My little humorist

More later. I thought I’d dash this off before fixing dinner.

I’ve been teaching my son grammar from Strunk and White, and from Karen Gordon’s books, The Deluxe Transitive Vampire and The New Well-Tempered Sentence. He finished reading Gordon’s chapter on commas last week, so now I’m having him go back through it and write sentences demonstrating each of her major points. Here is what he has done so far, uncorrected by yours truly:

Monday:

He barfed, he heaved, he blew his nose.

I barfed Sparky up, and I saw her half-digested tail wagging. Sparky didn’t like being in Sam’s stomach, but she liked his intestines. He wanted lunch and she wanted a heart. He always salted her before eating, but he thought she was bland all the same. [Eeeew.]

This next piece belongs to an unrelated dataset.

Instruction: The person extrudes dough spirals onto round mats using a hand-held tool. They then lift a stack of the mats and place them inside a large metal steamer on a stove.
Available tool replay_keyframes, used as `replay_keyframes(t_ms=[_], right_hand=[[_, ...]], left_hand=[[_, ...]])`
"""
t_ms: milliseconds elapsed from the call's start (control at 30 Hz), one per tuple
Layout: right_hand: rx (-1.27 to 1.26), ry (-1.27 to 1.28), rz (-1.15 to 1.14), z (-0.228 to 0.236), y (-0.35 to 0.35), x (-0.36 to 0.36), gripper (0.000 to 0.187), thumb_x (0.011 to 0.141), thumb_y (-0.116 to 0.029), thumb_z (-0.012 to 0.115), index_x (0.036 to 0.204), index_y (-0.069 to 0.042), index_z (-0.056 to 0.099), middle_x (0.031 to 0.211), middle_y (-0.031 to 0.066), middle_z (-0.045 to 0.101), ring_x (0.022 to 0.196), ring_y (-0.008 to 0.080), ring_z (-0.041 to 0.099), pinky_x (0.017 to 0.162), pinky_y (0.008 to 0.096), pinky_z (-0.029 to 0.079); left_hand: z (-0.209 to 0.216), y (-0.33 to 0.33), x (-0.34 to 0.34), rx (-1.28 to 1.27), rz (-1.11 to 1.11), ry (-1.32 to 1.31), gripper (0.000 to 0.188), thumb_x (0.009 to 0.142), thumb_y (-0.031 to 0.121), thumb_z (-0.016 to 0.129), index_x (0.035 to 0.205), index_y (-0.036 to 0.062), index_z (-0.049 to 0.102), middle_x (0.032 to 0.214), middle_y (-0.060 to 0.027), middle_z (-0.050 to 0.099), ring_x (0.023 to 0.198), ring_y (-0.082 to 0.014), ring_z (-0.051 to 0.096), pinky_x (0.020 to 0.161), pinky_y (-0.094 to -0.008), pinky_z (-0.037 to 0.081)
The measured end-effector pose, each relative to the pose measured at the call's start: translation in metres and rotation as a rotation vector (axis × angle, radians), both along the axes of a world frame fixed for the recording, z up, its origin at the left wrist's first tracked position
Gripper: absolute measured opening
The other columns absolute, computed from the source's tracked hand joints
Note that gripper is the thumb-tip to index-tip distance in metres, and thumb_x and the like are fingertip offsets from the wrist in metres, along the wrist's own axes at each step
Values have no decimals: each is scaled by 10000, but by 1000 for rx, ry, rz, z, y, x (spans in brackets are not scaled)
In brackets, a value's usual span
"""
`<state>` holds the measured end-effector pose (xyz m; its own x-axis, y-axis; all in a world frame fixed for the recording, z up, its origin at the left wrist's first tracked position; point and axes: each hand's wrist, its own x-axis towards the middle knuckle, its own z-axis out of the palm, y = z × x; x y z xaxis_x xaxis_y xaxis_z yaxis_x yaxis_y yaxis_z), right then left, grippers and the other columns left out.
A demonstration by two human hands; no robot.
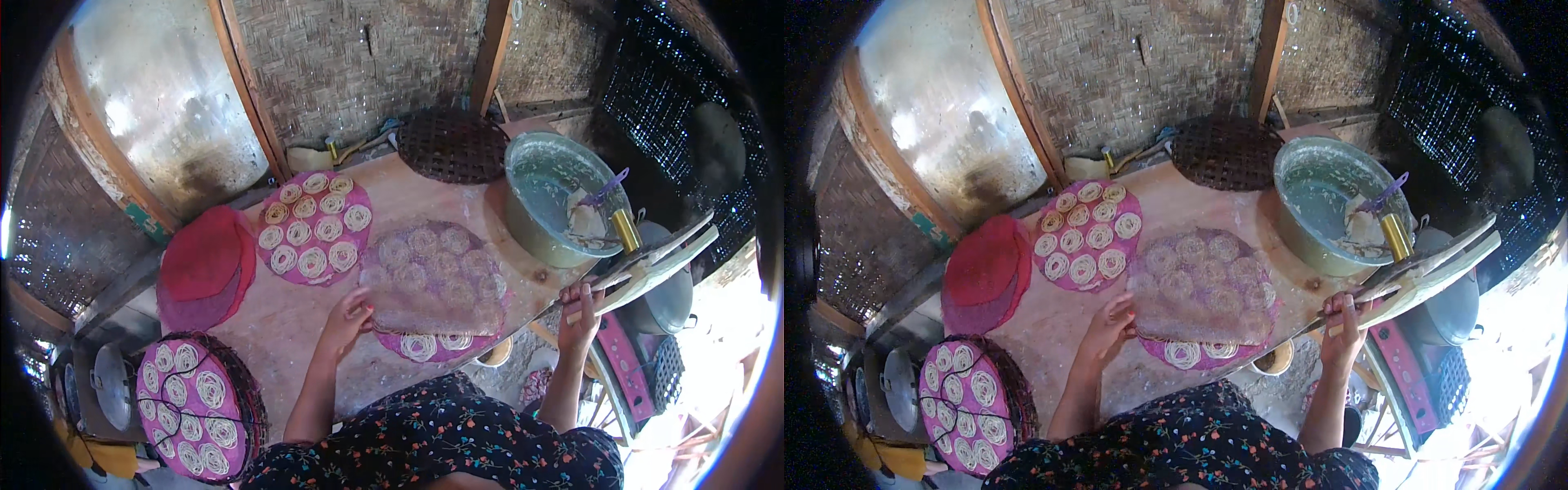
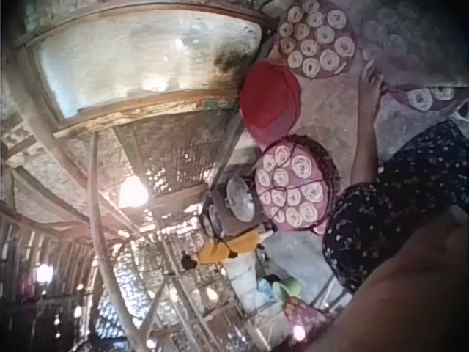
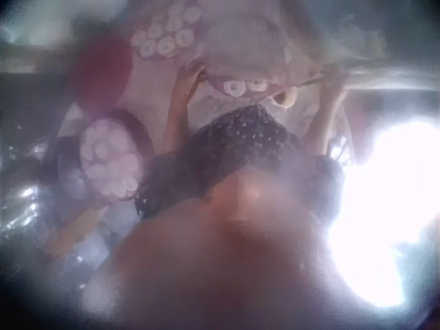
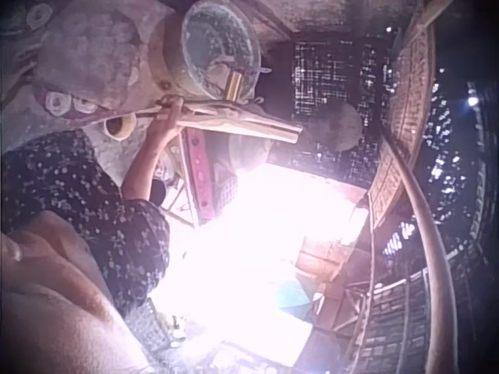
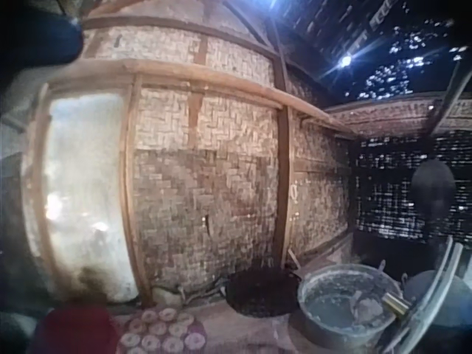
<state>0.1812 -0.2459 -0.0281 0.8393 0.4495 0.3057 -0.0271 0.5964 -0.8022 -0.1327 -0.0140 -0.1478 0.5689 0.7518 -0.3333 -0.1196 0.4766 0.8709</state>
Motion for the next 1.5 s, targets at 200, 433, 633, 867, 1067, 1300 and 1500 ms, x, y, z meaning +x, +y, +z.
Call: replay_keyframes(t_ms=[200,433,633,867,1067,1300,1500], right_hand=[[66,72,142,2,30,-12,203,881,-117,555,1039,-69,437,777,8,415,738,119,417,697,301,364],[97,96,272,5,32,-17,207,872,-104,560,1039,-72,443,804,17,427,759,119,425,690,289,363],[-79,61,140,-5,26,-15,224,863,-136,561,1040,-54,453,790,19,411,742,120,421,702,299,368],[-69,87,286,-10,37,-27,230,864,-134,572,1060,-72,469,814,1,445,744,100,437,686,286,372],[-222,-5,360,-18,35,-32,299,849,-146,587,1091,-42,446,809,20,443,747,114,449,671,290,369],[-503,-223,538,-14,36,-47,444,769,-372,677,954,-15,488,682,33,474,641,142,472,596,286,386],[-767,-371,1263,-6,54,-45,430,824,-348,664,1056,-5,551,866,47,589,772,132,560,646,284,463]], left_hand=[[20,-2,43,996,-141,292,349,757,59,675,1104,72,630,1198,-127,569,999,-213,579,758,-311,493],[80,-8,73,850,-41,200,307,709,65,695,1015,75,673,1094,-120,581,954,-241,568,757,-340,480],[8,-45,38,906,-41,455,290,702,68,690,991,79,672,1010,-138,573,935,-281,549,803,-342,453],[-15,-54,34,1029,-14,502,304,698,85,704,997,68,651,1014,-168,567,985,-347,525,869,-392,424],[-15,-52,27,962,-75,457,318,711,95,704,1021,77,639,1035,-170,565,992,-338,527,859,-391,436],[60,2,28,637,213,51,626,756,287,746,1243,13,463,1231,-164,487,1139,-255,513,945,-337,435],[182,23,57,423,-4,-657,764,852,556,534,1344,8,331,1271,-175,472,1107,-297,532,948,-413,445]])
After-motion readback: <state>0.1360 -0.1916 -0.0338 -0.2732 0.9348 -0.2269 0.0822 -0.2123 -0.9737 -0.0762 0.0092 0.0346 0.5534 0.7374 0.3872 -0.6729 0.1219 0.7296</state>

I woke up covered in barf [I think I understand the theme of this composition] and said, “Let’s go again! Let’s go again!”

Tuesday:

Sam tumbled and splashed and rolled around in the radioactive waste. When the radio started saying, “Recently there has been a radioactive spill and we would just like to caution everybody from playing in it, that is all”, he started drinking the foul liquid.

Sam drank the water so that he would get 6 extra eyes. From the left, a boy rose up and Sam saw his tentacles. At dark he thought 30 tentacles were enough. Out of the murky water appeared a girl with 6 red eyes and 4 tentacles.

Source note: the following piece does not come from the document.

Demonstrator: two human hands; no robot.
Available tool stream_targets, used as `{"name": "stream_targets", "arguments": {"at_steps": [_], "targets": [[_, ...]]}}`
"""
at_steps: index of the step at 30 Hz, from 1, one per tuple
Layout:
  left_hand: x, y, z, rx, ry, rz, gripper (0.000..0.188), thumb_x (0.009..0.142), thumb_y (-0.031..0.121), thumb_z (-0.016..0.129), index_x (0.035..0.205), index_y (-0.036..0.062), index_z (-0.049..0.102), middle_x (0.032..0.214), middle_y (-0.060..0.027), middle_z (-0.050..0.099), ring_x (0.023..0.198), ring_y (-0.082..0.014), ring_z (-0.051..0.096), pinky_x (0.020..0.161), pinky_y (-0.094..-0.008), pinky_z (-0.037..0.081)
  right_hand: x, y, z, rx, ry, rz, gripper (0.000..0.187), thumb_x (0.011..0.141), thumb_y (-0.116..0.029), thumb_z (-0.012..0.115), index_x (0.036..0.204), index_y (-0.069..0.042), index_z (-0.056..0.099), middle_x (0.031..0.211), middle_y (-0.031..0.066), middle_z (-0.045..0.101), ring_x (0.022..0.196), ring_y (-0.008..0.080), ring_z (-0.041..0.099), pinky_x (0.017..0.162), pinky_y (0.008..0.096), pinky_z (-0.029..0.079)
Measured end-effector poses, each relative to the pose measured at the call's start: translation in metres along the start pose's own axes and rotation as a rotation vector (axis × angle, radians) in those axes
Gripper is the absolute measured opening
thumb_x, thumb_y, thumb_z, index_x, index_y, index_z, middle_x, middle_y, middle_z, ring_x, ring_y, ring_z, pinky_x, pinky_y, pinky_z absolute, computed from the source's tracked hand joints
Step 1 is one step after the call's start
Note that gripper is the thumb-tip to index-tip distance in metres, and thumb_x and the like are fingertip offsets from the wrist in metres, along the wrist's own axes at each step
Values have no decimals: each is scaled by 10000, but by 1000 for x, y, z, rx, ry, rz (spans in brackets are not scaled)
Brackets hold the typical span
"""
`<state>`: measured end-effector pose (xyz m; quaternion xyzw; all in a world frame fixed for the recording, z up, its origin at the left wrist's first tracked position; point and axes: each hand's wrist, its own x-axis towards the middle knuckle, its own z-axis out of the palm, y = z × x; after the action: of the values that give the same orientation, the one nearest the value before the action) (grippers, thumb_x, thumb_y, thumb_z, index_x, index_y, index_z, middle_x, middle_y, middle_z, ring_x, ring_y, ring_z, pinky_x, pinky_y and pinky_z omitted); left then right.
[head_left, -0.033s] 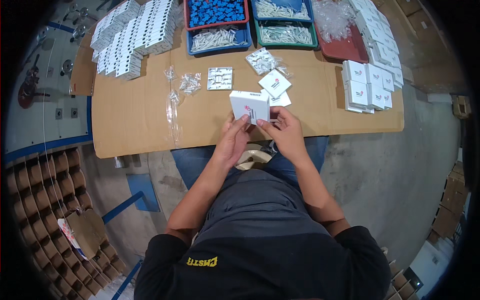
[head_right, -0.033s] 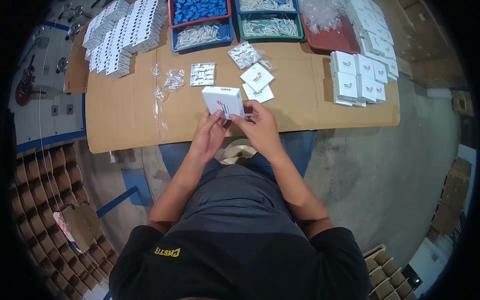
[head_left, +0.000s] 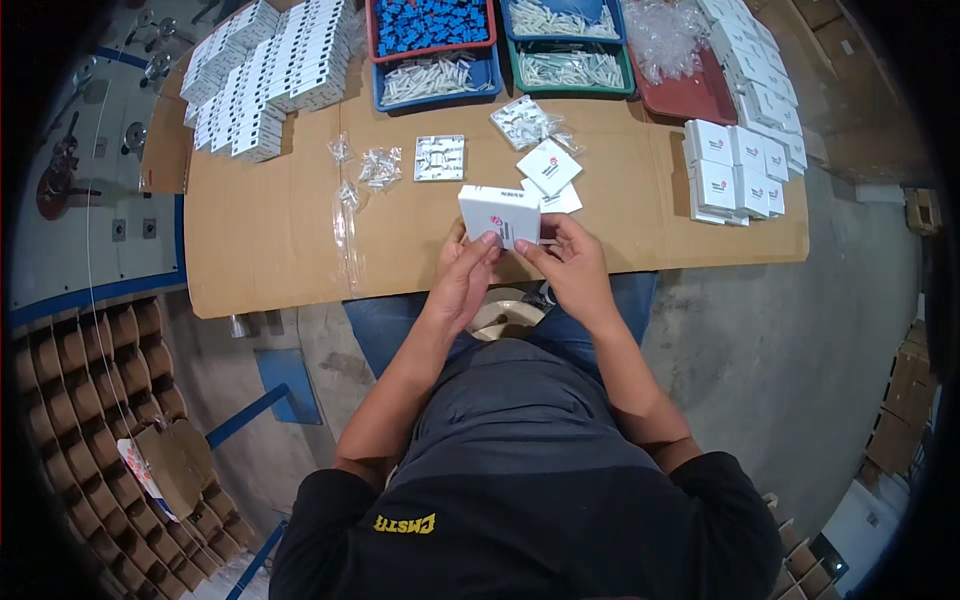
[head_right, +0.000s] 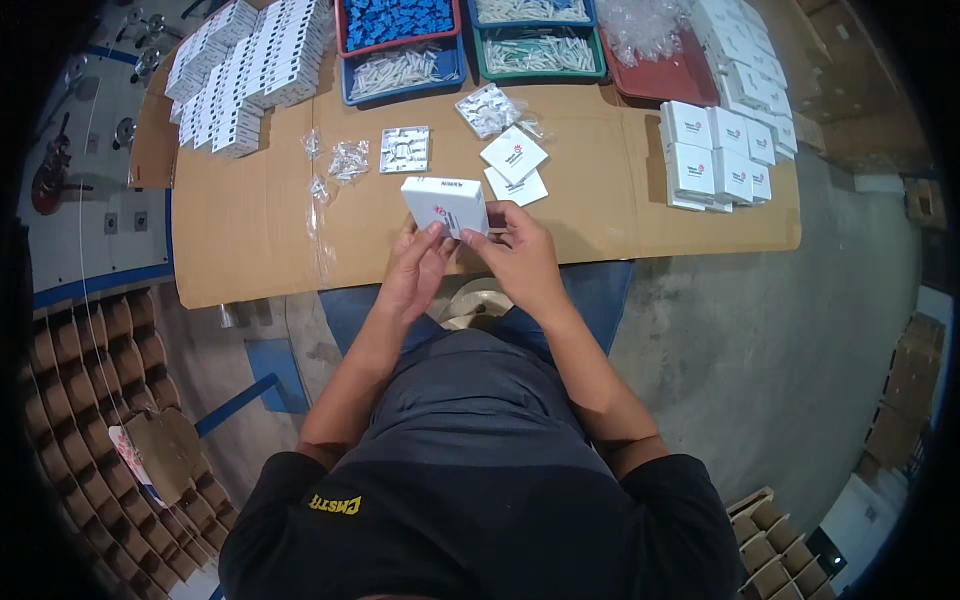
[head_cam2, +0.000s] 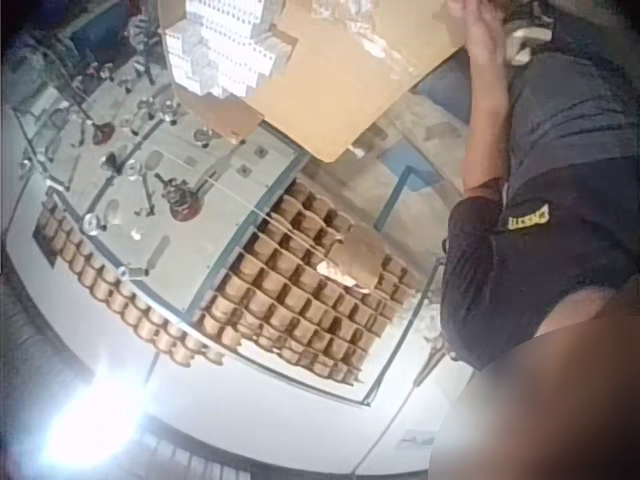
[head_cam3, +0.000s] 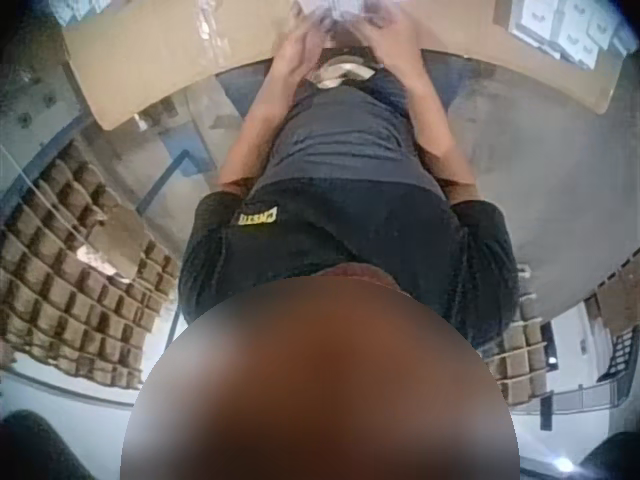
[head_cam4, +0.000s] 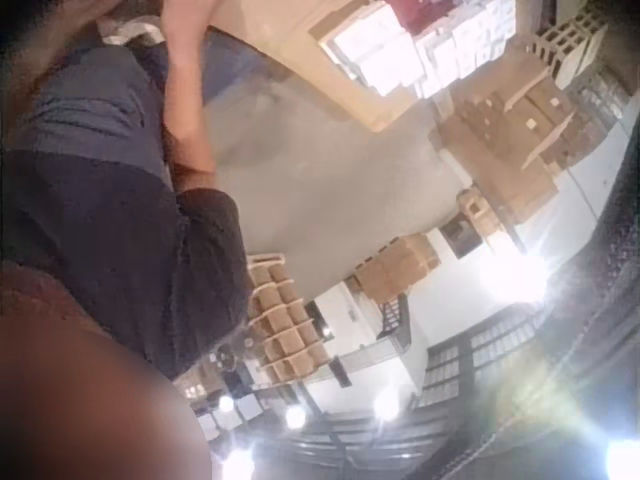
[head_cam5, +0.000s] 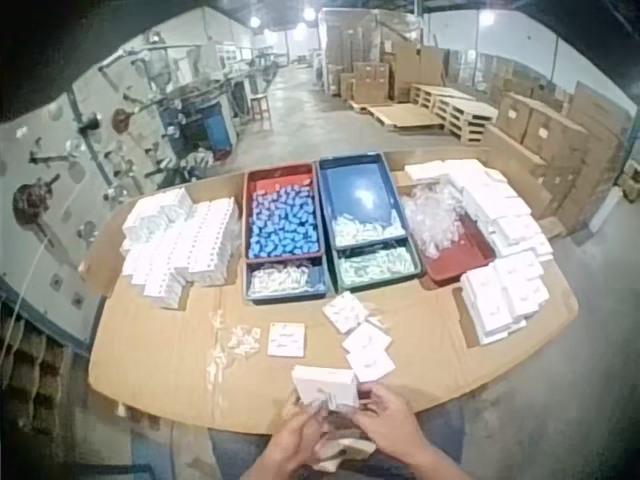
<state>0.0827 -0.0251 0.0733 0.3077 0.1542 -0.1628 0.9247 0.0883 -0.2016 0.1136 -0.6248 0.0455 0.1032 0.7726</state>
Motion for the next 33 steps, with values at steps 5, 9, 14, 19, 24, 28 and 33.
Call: {"name": "stream_targets", "arguments": {"at_steps": [5,9,14,19,24,28,33], "targets": [[1,7,-6,220,-129,134,331,979,93,721,1285,19,619,1241,-83,689,1176,-180,633,1053,-366,484,-8,-6,-9,-354,-53,-135,299,917,-108,786,1147,41,666,1025,113,739,887,145,689,789,289,557],[6,-1,-5,255,-151,191,300,990,105,714,1263,9,637,1194,-77,707,1114,-166,655,1016,-343,503,-12,-9,-9,-379,-1,-63,276,926,-37,766,1170,43,661,1034,66,723,941,117,679,843,284,562],[10,-1,7,585,146,137,248,987,139,726,1188,-3,697,1073,-62,733,964,-107,664,861,-282,526,-11,-13,-3,-543,158,-321,633,806,-175,870,1350,-16,589,1381,201,586,1311,276,572,1044,400,498],[12,-12,35,769,-3,9,242,987,170,734,1148,-10,719,1005,-48,743,911,-97,661,812,-270,525,-19,-7,-49,-853,-162,-447,727,739,-244,894,1378,-79,589,1482,184,507,1367,392,499,1129,465,423],[14,-29,34,709,-110,-51,438,1040,198,655,1401,-30,556,1258,-130,664,1009,-156,682,842,-275,533,-19,-1,-104,-907,29,-542,720,737,-323,880,1350,-61,610,1371,208,584,1304,391,554,1114,447,450],[12,-16,21,865,-162,-83,476,1063,203,604,1485,16,490,1303,-124,628,1070,-174,669,938,-297,526,-4,-28,-221,-1002,745,-568,685,773,-236,901,1351,-39,591,1287,174,650,1230,337,614,1060,429,479],[3,-15,-17,910,-97,-104,446,1059,184,608,1463,20,516,1292,-125,638,1057,-162,659,937,-295,527,-2,-59,-391,-811,1115,-454,546,862,-261,852,1308,-23,646,1301,175,674,1198,302,646,1015,404,495]]}}
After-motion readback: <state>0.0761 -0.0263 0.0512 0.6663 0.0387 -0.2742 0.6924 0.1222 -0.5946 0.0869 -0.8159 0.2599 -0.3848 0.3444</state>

I’ll make him a blogger yet.

D.

2 Comments

  1. Suisan says:

    Omigod.

    Very funny. (And well written to boot.) You must be a very proud papa of the master of barf fiction. (I kinda thought Frey had that title, but hey, there’s always room for more at the table.)

    😉

  2. Blue Gal says:

    This kid is definitely not the milkman’s…he’s all Douglas. (And if I were you, I’d be really proud of the barf fiction. It rocks!)